Your task is to copy the listing exactly, with the pictures left out.

::::::::::

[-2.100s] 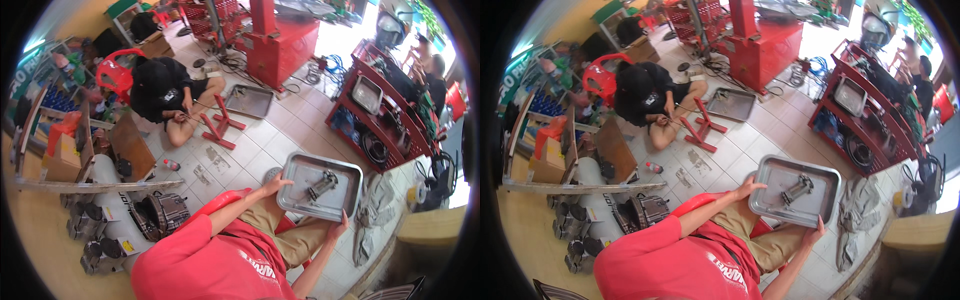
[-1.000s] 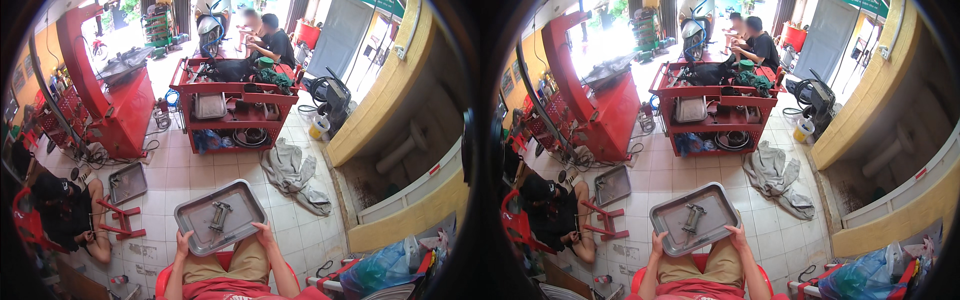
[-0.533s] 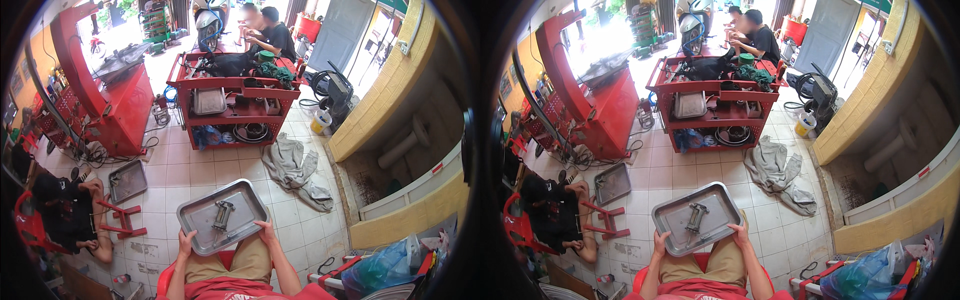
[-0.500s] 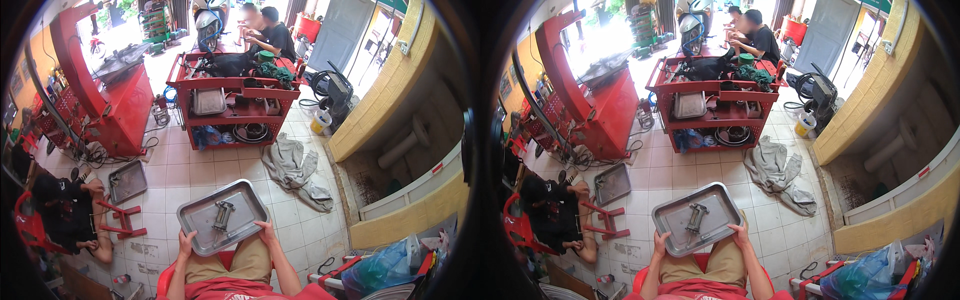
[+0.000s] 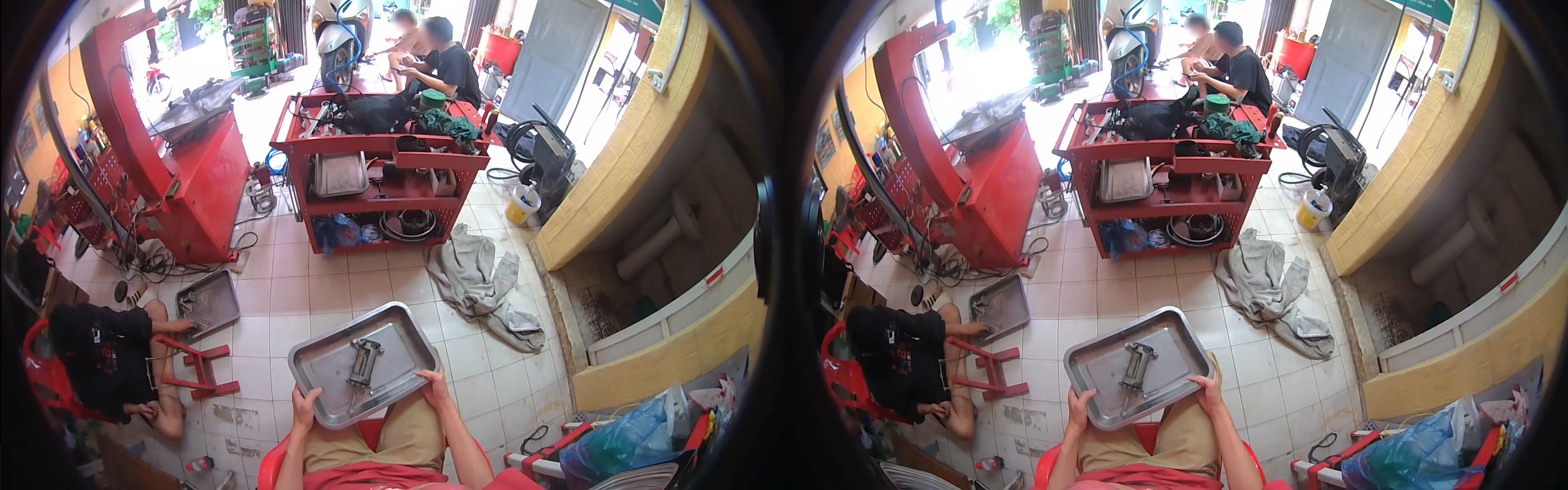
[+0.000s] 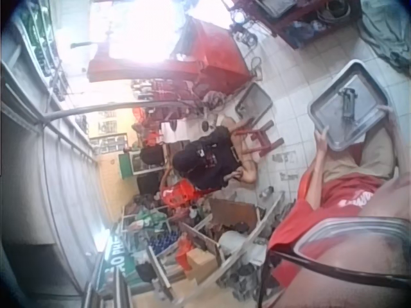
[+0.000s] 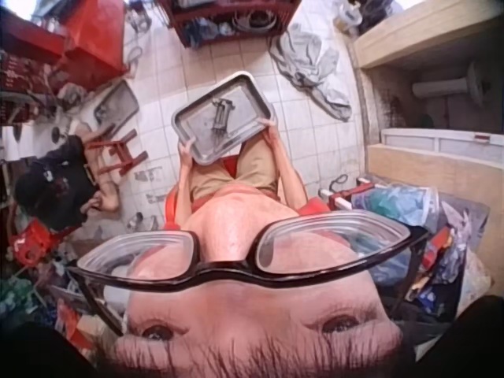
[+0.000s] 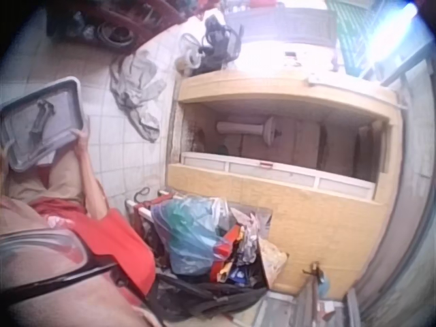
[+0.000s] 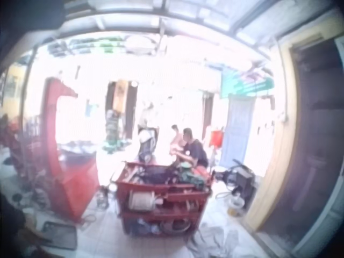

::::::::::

Output below:
[-2.100s] 
[-1.000s] 
[-0.533s] 
[-0.500s] 
[+0.000s] 
[+0.000s] 
[+0.000s] 
[+0.000s] 
[+0.000s] 

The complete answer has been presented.